=== WHAT NEEDS TO BE DONE ===
Scan the lines below for "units" and copy the matches.

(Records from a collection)
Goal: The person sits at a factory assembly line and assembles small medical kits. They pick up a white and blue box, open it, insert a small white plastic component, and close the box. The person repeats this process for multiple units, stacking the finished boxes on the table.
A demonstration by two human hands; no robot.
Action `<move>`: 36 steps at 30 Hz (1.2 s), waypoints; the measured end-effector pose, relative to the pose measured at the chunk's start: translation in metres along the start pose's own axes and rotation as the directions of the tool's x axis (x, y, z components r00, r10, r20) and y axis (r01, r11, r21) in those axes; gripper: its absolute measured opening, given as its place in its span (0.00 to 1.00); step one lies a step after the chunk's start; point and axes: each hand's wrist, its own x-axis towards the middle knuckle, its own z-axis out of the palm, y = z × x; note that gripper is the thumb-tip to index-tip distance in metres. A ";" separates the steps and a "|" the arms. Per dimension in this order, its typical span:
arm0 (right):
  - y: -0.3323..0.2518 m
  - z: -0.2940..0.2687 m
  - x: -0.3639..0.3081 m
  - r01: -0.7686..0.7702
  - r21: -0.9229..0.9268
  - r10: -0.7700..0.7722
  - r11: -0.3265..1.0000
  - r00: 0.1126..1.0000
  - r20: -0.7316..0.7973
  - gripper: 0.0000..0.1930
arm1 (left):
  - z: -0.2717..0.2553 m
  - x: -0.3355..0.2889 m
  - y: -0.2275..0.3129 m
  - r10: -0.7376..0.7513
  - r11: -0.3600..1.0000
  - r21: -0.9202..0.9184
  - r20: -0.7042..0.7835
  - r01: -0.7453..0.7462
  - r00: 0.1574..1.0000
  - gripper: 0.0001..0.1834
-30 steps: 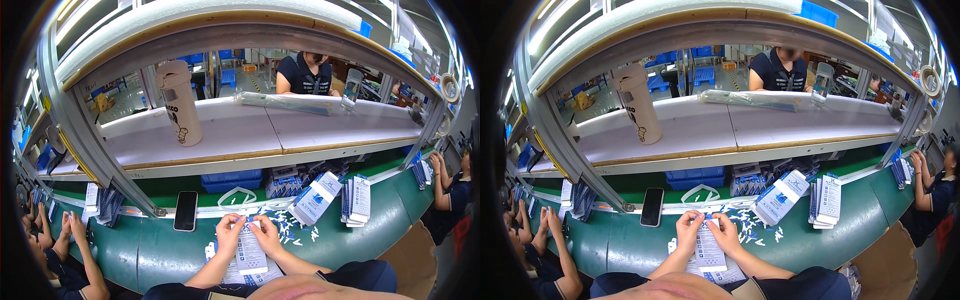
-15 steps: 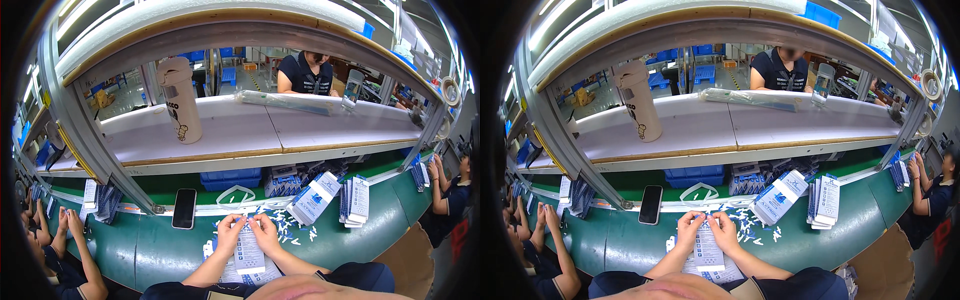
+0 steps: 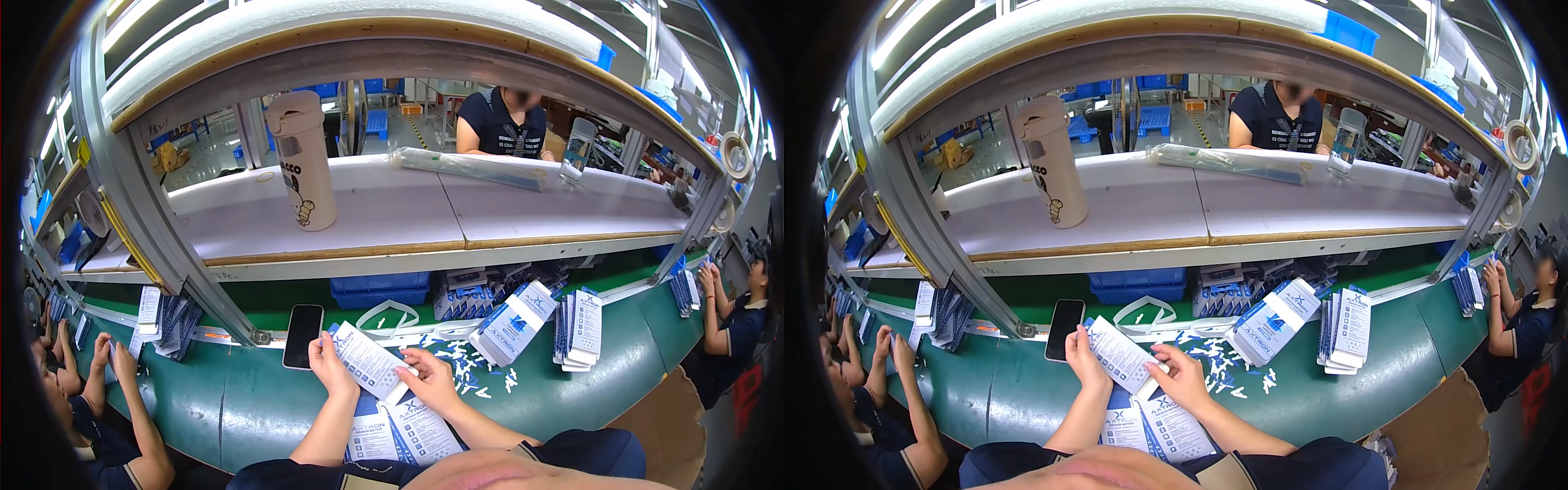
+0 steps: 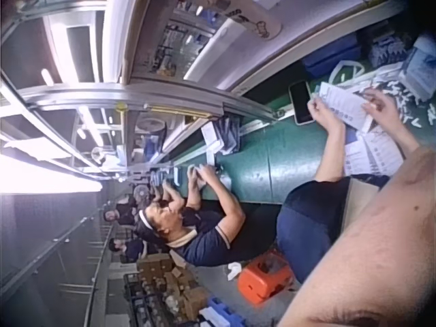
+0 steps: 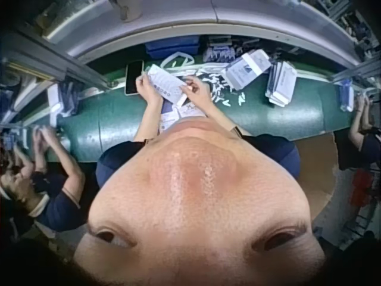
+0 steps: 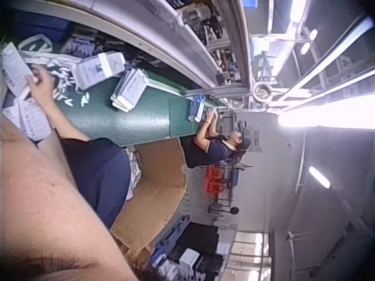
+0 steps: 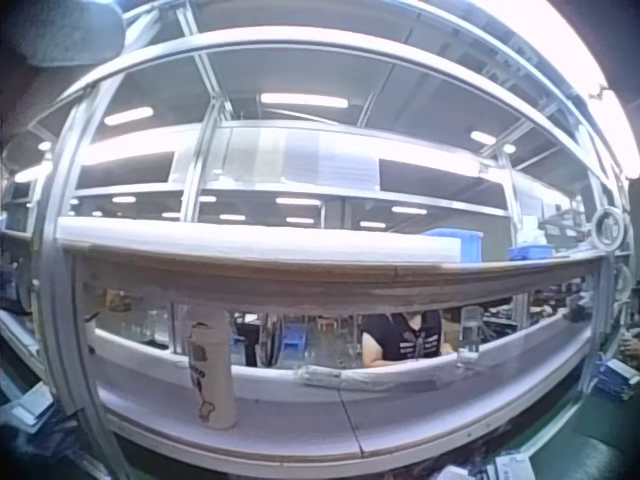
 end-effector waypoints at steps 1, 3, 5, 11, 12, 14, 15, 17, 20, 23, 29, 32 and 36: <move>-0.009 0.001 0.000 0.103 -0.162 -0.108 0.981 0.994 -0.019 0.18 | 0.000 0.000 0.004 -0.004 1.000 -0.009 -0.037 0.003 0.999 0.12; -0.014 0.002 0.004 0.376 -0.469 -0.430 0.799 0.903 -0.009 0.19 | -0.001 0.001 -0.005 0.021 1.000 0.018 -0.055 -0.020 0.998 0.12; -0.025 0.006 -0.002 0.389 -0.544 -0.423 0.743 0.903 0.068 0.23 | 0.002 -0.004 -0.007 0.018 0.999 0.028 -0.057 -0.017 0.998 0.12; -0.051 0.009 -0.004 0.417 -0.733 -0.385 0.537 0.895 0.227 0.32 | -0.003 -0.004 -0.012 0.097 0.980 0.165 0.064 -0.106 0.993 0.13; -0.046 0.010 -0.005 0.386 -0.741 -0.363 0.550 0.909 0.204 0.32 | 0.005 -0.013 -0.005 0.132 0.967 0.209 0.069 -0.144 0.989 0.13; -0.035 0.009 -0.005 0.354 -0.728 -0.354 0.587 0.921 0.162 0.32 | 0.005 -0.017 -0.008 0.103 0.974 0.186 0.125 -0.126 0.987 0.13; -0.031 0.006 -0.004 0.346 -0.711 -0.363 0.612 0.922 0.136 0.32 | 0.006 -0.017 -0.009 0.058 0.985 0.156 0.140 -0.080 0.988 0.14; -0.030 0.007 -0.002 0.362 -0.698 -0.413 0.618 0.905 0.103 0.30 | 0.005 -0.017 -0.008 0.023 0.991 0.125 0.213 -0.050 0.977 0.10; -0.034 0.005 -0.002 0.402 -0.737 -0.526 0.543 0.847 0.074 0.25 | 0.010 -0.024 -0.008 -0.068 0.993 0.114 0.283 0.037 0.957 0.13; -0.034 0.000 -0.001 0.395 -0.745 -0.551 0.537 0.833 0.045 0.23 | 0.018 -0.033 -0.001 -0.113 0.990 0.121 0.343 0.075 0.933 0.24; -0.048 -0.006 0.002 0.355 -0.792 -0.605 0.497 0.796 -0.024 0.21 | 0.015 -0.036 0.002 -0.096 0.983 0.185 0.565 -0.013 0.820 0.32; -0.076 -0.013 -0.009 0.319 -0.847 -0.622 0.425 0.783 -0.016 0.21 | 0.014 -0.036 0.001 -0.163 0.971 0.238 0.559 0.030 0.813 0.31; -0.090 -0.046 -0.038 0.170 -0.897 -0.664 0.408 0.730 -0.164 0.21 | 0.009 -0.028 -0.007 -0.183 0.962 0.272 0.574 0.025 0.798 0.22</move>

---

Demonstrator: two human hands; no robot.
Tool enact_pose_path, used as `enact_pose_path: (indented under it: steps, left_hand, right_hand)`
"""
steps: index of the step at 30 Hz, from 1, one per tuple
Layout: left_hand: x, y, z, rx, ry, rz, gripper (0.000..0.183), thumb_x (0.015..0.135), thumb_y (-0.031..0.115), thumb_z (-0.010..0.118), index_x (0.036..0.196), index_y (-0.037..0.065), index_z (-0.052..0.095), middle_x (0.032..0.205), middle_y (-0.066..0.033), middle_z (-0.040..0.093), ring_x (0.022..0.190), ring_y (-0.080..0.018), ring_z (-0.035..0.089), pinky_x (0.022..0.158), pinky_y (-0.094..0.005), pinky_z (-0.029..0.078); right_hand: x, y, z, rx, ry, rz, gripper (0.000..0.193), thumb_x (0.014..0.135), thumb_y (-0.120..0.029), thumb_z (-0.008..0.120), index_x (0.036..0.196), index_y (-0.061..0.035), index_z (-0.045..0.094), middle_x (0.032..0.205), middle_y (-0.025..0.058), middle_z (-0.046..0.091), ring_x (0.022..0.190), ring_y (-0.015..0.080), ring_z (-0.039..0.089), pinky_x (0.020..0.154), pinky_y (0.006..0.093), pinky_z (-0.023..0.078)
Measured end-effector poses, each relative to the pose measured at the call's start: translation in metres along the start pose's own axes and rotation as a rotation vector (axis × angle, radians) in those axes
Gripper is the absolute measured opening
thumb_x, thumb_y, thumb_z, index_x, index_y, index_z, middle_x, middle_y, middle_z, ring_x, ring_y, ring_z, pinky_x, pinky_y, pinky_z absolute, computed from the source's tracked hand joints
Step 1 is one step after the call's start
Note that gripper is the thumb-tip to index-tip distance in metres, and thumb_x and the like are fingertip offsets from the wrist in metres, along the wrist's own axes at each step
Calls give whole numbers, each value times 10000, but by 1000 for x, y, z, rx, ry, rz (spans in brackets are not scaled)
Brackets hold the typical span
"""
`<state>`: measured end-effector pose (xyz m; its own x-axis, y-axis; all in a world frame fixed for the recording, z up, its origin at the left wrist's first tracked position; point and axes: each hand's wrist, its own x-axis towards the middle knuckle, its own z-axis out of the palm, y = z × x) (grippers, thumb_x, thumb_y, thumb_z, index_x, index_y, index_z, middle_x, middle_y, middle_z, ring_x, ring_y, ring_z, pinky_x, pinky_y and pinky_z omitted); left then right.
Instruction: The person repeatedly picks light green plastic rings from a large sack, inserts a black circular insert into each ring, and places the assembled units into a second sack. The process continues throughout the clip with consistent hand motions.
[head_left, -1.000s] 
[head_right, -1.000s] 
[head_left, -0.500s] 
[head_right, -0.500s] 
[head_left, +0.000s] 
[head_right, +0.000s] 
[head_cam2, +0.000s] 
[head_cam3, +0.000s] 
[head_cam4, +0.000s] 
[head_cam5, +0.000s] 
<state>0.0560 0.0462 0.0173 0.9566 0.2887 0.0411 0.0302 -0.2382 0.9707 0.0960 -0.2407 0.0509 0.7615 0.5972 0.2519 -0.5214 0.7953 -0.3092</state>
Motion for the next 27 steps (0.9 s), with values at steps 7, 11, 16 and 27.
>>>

=== RESPONSE TO THE EXERCISE ===
Goal: The person sits at a factory assembly line and assembles small medical kits. They pick up a white and blue box, open it, insert a small white plastic component, and close the box. The person repeats this process for multiple units, stacking the finished boxes on the table.
Instruction: The person repeatedly picks light green plastic rings from a large sack, inserts a black circular insert into each ring, and places the assembled units into a second sack. The process continues throughout the clip with consistent hand motions.

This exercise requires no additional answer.